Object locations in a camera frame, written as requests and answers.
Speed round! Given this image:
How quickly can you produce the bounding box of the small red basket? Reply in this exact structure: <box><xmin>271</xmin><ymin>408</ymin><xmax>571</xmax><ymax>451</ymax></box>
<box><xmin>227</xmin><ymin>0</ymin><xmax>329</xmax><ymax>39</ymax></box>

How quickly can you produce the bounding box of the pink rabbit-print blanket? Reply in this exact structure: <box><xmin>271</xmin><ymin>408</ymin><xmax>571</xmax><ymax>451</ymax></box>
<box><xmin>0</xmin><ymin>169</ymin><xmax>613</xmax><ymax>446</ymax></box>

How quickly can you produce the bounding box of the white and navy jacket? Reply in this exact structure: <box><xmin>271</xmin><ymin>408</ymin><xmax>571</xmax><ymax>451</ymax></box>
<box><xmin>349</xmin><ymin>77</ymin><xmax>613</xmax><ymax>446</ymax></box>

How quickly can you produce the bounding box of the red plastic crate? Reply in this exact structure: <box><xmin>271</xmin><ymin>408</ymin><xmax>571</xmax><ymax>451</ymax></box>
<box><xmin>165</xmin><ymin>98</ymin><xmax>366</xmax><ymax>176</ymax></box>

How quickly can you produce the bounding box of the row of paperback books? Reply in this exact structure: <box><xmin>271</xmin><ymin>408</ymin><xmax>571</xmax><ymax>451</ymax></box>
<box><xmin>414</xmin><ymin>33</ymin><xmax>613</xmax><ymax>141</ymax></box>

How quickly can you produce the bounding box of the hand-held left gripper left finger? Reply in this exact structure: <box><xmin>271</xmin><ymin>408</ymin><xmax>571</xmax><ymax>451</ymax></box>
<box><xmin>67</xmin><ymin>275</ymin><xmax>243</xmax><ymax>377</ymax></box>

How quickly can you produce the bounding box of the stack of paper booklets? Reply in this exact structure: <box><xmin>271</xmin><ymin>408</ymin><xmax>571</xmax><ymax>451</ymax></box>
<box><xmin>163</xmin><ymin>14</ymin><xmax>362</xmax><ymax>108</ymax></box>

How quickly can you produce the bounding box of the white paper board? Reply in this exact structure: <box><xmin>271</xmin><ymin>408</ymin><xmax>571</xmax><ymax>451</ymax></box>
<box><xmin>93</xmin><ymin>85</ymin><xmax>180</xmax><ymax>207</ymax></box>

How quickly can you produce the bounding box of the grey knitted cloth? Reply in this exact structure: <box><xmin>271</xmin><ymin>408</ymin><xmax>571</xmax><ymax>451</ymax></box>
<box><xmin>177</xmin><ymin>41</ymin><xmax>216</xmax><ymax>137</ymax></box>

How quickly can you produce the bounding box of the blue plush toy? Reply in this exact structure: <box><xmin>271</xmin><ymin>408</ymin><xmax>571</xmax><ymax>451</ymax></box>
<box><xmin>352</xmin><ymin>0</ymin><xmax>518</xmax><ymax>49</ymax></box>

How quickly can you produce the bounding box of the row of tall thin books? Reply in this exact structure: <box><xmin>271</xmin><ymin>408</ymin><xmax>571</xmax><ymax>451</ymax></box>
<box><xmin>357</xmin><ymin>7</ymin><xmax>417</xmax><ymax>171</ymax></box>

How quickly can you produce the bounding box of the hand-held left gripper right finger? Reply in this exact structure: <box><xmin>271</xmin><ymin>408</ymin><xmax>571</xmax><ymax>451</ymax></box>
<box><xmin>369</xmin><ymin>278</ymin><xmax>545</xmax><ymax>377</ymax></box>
# # # #
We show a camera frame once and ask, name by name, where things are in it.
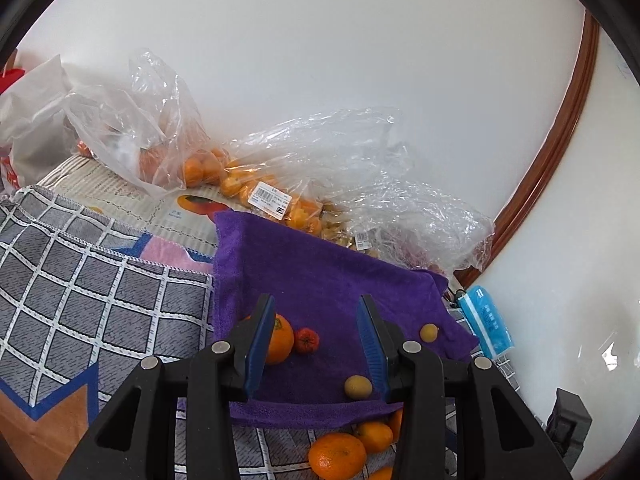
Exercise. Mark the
# # # #
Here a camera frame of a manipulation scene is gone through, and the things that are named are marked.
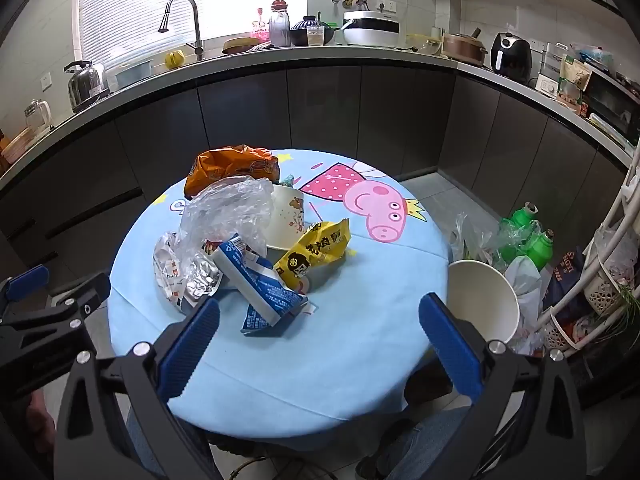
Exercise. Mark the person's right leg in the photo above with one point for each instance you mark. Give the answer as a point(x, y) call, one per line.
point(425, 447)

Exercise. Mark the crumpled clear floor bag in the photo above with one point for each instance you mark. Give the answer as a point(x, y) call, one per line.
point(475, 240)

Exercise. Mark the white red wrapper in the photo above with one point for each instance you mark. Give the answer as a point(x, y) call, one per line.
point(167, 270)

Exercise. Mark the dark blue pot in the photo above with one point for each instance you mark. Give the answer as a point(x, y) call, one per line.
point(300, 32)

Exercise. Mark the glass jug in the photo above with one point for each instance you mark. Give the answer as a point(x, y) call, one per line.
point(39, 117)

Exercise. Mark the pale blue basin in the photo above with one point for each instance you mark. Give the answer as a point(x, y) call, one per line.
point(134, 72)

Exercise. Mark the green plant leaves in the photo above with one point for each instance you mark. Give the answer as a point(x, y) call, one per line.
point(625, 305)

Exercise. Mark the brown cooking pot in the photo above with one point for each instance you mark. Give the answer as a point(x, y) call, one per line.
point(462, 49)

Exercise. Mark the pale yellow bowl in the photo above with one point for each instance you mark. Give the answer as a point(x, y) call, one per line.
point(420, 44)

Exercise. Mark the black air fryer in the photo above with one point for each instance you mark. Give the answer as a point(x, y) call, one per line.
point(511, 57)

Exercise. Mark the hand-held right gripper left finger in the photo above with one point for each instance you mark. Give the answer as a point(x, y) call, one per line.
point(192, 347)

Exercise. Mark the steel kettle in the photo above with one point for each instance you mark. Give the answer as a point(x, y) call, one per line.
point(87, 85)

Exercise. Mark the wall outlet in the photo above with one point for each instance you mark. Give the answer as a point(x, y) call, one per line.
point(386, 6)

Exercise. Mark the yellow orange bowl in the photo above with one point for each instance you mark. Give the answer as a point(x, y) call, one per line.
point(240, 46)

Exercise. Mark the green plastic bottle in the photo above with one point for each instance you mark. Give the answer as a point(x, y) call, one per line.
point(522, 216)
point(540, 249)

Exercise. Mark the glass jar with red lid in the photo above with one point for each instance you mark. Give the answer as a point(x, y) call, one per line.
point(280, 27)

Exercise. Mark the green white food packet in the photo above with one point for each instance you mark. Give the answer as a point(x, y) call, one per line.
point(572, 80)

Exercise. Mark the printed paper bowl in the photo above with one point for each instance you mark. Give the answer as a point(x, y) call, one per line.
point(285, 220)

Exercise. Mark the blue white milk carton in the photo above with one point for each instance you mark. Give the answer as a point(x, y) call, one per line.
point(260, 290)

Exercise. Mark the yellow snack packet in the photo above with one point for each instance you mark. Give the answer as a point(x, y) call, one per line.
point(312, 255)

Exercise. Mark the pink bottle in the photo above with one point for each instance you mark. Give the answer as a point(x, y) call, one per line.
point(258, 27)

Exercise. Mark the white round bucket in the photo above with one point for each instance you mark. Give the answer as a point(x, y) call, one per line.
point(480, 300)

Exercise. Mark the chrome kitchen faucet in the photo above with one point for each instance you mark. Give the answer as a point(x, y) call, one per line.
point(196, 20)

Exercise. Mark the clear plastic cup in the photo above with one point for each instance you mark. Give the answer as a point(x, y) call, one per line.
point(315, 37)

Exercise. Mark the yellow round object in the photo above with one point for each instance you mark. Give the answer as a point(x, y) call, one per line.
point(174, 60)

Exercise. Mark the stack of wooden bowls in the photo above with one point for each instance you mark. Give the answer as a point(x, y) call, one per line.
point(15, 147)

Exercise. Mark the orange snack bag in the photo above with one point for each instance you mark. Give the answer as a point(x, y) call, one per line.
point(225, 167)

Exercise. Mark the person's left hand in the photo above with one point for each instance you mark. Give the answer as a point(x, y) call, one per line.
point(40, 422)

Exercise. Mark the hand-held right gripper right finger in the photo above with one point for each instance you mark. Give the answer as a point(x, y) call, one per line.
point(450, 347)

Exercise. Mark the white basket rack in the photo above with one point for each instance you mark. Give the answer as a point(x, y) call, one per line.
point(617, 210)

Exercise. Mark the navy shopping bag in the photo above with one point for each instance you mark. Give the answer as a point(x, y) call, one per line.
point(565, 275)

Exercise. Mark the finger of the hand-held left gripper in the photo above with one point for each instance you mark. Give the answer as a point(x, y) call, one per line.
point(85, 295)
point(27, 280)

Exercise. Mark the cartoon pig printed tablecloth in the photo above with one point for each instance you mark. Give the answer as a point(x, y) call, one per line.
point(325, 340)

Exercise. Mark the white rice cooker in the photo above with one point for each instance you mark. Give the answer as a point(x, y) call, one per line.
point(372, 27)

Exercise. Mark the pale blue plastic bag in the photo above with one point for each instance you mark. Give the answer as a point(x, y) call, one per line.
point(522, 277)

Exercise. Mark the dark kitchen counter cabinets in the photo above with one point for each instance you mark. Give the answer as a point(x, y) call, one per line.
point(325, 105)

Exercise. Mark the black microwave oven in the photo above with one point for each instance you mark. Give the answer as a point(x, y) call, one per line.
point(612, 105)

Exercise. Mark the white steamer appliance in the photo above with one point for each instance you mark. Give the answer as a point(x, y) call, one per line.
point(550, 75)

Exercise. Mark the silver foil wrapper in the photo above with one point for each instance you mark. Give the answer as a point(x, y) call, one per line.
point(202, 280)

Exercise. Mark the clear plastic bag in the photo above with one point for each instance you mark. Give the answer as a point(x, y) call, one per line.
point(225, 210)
# # # #
_WORK INSTRUCTIONS_. Looking at the entries above, find how many lines include the word "camera" and write that number alone.

_SOLUTION FOR THIS EXERCISE_. 3